I once read an interview with Kylie in which she said that she was sick of talking about cancer. And while I'm not sick of talking about cancer per se, I am sick of being a sick person. Of being seen as a sick person; spoken to like a sick person; worried about like a sick person. And, right now, the far-from-normal, panic-inducing, where-do-I-begin situation of 66 unanswered emails just serves as a reminder that all is not – or, at least, has not been – well. Sometimes at university, I had so many exams to revise for and assignments due in that I didn't know what to do first, so I just headed to the student union with my mates and got pissed on a fiver instead. (Which, I guess, makes this post the equivalent of my first pint.) Not that a hangover has ever been a good getting-stuff-done tactic, mind. Just like Mum used to say about the post-Christmas letters, 'they won't write themselves, you know'. Sooner or later, I suppose, you've just got to get stuck in. So, if you'll excuse me, I've got 66 half-arsed emails to write. Either that or one corker of a group mailer. 'Dear friends and family. Thank you for the pogo ball...'


Leafybear said...

Hello, so what you having for dinner tonight. What do you think of Ken Barlow??
(re emails group them all together and state service will be resumed...
Then file them all and start afresh)

Anonymous said...

On the button as usual. Time for everything to get back to being normal again. You can be Mac that used to be poorly any time you like (it’s bound to be useful now and again... ) but it’s your call. The rest of the time you are lovely, brilliant moving-on-and-moving-up Mac. God that feels sweet! x

Kate_is_busy said...

I thought they were called "lomo ball" or something? The things that looked like a squashed football with a footplate round it?

lilianavonk said...

The same thing happened when I got sick, too; gee, nothing like having a brief spate of blissful forgetfulness brought to a screeching halt by someone's well-intended expression of concern, huh?

But IMO, the only thing that you owe the people who love you is the resumption of so-called normality, nada más. If anyone gets cheesed off at you not having responded to his or her email, then clearly this is not someone worthy of your time and esteem in the first place.

IOW...fuggem if they can't take a joke. Or the realities of what being a Cancer Bitch entails. :)

Megan said...

As it's easter, can't you send everyone a crispy cake? Probably quicker than a major load of emails.

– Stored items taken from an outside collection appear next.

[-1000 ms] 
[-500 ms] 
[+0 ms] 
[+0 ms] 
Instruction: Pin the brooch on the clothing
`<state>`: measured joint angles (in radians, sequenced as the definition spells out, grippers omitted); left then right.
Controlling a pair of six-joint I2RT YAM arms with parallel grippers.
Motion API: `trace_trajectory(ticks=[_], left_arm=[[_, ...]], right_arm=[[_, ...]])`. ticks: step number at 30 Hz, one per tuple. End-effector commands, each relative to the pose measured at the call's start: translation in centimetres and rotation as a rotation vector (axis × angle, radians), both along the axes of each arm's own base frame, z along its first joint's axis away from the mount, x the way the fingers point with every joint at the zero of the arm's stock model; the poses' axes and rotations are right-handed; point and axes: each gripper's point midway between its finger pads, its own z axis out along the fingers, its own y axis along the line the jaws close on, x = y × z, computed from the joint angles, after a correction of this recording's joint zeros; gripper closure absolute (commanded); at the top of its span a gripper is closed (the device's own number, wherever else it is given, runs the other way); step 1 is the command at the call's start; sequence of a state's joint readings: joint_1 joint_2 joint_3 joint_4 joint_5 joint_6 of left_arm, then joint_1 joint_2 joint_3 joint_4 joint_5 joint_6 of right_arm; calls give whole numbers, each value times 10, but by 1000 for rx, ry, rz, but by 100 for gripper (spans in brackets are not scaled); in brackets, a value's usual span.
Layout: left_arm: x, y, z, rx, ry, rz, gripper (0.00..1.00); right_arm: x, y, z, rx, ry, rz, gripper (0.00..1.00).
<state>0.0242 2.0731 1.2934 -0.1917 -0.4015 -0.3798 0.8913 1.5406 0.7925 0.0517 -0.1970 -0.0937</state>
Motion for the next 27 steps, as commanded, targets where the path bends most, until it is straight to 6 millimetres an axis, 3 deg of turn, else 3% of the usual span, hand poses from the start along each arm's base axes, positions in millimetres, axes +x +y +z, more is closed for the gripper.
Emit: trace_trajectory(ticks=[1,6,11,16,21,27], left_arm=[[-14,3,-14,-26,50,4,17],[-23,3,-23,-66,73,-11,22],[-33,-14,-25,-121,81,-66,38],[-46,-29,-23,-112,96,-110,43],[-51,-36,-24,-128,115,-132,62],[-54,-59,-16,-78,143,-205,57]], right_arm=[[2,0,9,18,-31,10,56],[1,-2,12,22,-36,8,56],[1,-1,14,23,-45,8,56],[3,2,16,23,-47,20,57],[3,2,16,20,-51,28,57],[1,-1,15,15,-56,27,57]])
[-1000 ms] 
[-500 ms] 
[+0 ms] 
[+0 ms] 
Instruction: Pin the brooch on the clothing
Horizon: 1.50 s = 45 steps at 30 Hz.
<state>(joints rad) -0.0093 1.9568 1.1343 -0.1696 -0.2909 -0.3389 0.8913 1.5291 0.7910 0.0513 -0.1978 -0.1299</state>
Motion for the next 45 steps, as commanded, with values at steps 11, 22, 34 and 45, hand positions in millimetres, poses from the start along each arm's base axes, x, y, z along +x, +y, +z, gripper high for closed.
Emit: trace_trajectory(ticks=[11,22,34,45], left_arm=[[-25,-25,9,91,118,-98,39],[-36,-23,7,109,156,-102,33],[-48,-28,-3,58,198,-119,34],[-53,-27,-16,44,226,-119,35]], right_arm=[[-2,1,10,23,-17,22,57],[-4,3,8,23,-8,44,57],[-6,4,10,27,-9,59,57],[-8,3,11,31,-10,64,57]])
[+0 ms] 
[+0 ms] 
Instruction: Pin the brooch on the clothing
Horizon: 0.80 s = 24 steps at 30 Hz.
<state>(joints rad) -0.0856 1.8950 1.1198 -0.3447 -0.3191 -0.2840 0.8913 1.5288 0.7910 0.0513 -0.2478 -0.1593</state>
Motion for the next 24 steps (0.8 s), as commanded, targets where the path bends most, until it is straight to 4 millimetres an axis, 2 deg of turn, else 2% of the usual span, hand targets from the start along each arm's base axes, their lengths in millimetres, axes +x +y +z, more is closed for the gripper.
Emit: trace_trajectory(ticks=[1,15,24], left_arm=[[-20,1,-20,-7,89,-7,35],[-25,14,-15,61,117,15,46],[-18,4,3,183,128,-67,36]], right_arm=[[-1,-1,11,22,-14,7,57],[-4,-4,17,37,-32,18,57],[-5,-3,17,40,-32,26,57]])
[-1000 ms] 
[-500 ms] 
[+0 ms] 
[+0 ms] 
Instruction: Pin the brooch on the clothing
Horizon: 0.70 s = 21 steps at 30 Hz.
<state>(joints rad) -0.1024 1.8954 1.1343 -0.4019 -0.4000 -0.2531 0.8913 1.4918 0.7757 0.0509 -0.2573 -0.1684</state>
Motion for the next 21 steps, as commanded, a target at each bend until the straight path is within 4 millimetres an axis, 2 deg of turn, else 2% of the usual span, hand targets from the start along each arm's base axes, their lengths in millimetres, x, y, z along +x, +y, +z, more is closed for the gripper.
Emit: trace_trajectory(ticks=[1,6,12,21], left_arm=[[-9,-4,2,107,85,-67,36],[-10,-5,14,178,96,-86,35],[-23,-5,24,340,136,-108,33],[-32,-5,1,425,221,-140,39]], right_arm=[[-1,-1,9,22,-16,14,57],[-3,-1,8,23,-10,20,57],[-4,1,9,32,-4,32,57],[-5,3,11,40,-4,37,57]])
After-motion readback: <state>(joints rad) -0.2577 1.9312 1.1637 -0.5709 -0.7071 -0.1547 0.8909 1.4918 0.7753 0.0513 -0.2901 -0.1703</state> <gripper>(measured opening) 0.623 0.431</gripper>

I made 66 crispy cakes the other day (Is there something about that number recently?!) and I'd offer you them, only we've kind of eaten 55. And I don't think they'd get past my postman... Xx

S-FM said...

Do you want to know something really interesting, that only occured to me as I read this post?

In spite of the fact that the only reason I know about you (and follow you on Twitter/religiously read your blog posts/comment on them etc) is as a result of your having been sick, I just inherently do not think of you as a Sick Person. To the point where, when I read the above, my knee-jerk thought was, Really? People might think of her like that?

I just think of you as an awesome person. I have no doubt at all that all your beloveds do too, but I thought you might be interested to know that, as someone who is just an avid fan, the way I define you in my head is as a person who writes this brilliant blog that is one of my top five favourite things on the internet ever, and that the cancer is something as incidental as, say, the fact that you own a cat, are married or have a brother.


Antonia said...

Luckily we will always have American Idol at the forefront of our conversations. That and ooh planning trips to Hollywood/ your birthday/ re-visiting old satc episodes. Some conversations will never come to an end. The good, fun ones. Btw apparently Big cheats on Carrie in the new film. Cue long and involved chat.

Antipo Déesse said...

So please find attached yet another pogo ball.

Mine has glitter on and is suuuper bouncy!

Kirses said...

Big cheats on Carrie?? FFS how much more can they drag out the bad Big theme, just when we thought he was starting to fly straight..

Anonymous said...

hey sfm, 'avid fan' is nice. very nice.

Freudus said...

Roll on the normal. Is a brief but debauched break in Cornwall normal? Who knows. Can't wait though.

Oh, and what the hell is a pogo ball? I feel old and out of touch.